=== Action item ===
Whenever a line below mentions the word "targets", that line should be copied.

(Recorded data)
++++++++++++++++++++

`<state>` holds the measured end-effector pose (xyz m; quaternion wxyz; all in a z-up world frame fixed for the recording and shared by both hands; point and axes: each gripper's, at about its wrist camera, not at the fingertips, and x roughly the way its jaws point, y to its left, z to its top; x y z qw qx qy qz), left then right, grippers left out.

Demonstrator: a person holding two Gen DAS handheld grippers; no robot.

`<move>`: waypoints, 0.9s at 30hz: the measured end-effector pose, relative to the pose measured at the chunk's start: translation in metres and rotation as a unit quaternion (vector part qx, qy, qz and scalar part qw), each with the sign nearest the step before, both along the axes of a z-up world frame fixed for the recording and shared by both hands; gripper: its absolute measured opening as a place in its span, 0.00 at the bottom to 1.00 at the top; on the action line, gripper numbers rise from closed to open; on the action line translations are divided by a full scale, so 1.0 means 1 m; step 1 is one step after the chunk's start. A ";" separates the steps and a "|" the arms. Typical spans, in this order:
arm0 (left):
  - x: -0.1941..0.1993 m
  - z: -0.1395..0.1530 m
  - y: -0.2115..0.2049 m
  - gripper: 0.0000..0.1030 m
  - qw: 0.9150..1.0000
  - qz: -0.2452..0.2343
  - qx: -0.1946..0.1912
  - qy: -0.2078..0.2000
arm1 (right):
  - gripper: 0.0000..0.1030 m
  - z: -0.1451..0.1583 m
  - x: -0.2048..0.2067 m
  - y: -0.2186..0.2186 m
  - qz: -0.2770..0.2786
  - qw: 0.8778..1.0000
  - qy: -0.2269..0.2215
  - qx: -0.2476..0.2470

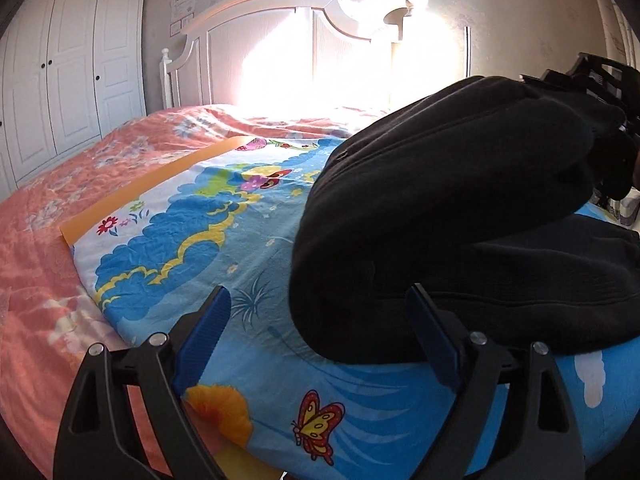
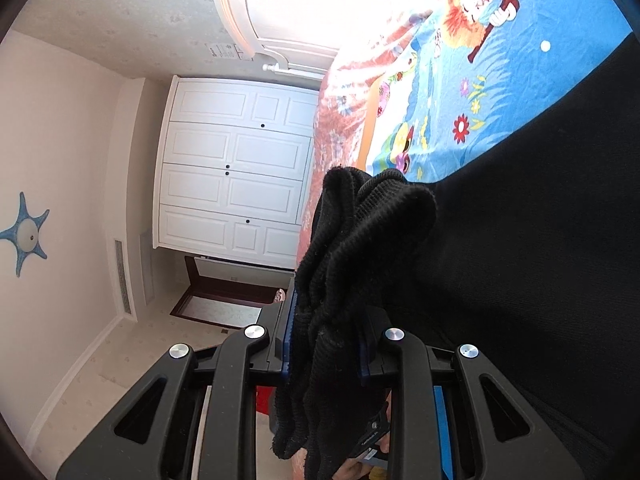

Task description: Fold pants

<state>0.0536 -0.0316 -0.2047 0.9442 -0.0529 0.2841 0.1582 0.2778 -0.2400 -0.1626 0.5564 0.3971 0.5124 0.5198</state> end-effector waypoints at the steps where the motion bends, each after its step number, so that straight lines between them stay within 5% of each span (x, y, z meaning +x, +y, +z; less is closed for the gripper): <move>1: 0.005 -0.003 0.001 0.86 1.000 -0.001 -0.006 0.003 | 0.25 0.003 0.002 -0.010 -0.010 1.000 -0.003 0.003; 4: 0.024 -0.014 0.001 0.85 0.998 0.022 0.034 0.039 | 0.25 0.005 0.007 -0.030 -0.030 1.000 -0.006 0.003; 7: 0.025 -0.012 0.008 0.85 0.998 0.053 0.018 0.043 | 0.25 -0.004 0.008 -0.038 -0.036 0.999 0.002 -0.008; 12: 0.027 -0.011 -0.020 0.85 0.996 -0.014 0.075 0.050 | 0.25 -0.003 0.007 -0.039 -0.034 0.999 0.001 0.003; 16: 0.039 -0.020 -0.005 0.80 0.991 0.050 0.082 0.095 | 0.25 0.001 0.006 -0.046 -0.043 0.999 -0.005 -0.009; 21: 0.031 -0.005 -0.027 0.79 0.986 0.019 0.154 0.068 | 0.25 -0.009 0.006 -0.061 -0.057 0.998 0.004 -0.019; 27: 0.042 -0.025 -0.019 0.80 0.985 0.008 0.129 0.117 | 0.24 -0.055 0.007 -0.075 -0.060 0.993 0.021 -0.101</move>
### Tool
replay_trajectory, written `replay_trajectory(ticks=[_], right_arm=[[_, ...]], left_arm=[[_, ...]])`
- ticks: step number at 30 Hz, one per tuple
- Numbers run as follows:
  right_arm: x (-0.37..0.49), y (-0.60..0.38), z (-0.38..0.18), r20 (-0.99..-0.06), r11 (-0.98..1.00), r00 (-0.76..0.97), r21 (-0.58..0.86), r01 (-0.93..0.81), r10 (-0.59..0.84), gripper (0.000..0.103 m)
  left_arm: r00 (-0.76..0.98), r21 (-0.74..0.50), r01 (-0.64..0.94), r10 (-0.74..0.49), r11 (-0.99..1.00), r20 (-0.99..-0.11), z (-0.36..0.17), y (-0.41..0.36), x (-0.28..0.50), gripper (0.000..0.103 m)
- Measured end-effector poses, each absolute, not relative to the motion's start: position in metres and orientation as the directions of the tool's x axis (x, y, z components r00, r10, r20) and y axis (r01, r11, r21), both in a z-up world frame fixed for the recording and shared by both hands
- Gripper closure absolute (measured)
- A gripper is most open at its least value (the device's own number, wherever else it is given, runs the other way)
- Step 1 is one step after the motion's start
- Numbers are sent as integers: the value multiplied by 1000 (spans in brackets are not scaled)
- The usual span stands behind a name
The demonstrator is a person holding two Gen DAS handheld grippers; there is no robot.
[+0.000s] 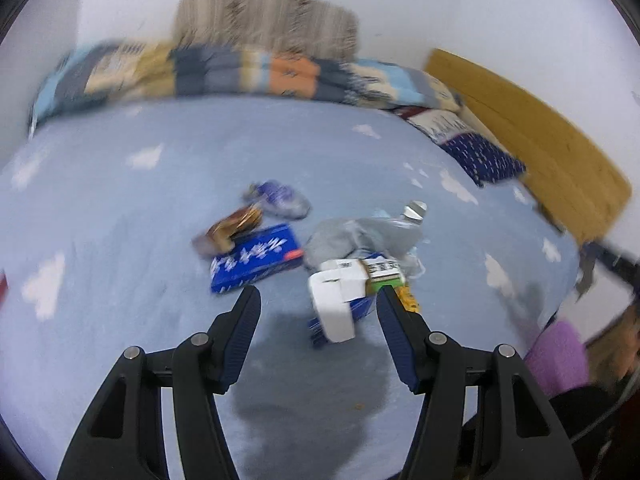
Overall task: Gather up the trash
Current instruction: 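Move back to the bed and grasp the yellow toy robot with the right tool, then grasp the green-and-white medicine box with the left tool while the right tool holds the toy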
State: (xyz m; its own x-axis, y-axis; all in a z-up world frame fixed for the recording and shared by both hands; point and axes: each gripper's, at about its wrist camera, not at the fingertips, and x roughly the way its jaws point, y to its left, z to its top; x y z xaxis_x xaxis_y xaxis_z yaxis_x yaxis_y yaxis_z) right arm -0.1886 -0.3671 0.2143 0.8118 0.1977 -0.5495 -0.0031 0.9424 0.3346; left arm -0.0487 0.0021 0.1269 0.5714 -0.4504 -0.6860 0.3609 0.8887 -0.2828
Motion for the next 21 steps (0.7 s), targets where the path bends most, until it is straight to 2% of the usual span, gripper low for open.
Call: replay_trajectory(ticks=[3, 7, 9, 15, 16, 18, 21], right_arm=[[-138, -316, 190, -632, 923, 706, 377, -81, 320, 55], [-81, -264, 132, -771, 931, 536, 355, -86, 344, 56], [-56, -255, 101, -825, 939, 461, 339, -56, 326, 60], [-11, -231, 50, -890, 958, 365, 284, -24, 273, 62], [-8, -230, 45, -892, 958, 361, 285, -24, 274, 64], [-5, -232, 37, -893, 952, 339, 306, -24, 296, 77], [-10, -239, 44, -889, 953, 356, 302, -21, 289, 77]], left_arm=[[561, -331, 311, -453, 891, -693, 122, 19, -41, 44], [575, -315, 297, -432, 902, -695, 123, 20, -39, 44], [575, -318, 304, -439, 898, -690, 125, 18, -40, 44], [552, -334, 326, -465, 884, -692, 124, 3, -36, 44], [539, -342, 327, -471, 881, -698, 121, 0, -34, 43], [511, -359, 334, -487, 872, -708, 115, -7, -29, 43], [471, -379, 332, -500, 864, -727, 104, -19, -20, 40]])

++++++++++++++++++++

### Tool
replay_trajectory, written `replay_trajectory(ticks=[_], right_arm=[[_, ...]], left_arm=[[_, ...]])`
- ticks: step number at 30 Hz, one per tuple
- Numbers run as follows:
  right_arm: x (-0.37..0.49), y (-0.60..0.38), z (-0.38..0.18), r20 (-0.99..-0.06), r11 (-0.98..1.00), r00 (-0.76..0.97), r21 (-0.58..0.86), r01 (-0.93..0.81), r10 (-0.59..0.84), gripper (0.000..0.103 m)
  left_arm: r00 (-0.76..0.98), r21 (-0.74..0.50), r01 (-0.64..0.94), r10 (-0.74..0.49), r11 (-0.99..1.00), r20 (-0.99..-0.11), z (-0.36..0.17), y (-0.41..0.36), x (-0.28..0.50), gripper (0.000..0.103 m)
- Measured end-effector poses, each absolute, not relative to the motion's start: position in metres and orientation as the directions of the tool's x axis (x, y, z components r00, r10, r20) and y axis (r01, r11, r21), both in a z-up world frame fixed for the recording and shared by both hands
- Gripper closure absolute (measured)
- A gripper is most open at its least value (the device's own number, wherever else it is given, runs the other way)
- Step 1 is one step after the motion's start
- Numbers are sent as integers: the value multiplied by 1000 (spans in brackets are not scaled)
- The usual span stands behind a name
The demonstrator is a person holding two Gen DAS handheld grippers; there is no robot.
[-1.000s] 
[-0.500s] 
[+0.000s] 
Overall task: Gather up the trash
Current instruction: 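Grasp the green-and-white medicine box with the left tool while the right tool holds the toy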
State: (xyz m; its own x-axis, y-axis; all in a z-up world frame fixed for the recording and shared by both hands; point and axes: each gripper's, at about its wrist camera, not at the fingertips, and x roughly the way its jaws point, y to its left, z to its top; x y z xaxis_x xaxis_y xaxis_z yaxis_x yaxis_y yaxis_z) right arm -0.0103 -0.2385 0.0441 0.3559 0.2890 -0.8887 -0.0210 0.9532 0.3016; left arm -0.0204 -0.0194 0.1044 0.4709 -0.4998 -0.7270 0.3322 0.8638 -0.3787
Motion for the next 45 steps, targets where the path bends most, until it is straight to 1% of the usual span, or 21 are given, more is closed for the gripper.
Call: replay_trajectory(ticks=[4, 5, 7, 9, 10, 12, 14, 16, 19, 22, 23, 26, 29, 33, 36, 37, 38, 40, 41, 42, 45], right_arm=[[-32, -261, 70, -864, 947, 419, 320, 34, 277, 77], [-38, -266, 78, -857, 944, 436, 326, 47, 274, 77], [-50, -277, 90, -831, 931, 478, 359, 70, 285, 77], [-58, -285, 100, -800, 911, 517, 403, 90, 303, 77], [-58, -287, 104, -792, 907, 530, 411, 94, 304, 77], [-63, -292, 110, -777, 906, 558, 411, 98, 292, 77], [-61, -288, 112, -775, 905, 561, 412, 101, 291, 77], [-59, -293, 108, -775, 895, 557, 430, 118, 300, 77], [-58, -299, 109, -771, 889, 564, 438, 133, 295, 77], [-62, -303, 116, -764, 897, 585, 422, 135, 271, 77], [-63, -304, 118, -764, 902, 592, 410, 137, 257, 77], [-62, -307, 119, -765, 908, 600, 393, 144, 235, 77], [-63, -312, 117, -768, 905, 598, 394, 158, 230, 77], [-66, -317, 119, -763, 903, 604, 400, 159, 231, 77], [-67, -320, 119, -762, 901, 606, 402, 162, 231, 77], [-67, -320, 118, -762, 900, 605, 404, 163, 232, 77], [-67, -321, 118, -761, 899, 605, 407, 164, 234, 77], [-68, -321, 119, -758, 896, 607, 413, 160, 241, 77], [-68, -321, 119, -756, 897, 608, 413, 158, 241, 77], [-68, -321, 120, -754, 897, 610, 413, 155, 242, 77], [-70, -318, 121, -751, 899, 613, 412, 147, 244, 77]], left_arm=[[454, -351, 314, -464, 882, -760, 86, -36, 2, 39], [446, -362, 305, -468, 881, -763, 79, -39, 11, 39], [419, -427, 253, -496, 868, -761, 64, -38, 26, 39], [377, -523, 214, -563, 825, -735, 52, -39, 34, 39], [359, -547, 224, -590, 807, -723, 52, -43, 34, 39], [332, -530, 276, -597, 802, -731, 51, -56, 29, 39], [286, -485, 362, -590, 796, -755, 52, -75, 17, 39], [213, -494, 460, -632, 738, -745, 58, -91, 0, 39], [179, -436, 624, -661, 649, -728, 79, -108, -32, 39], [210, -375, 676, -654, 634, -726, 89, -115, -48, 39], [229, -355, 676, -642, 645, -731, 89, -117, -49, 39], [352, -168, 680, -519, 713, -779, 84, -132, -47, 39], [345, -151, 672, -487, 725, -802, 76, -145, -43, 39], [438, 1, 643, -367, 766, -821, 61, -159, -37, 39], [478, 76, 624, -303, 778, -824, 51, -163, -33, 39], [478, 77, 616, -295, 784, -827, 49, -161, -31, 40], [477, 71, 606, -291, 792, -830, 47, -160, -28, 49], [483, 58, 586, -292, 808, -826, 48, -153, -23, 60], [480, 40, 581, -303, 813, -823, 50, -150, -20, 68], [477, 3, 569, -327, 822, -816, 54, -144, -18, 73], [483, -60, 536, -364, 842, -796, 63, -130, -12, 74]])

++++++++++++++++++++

=== Written reply ===
Motion for the next 21 steps (0.7 s), targets where the path bends most, until it is straight to 2% of the usual span, gripper low for open.
Motion for the next 45 steps, targets where the path bends most, until it is straight to 1% of the usual span, or 21 are given, more is closed for the gripper.

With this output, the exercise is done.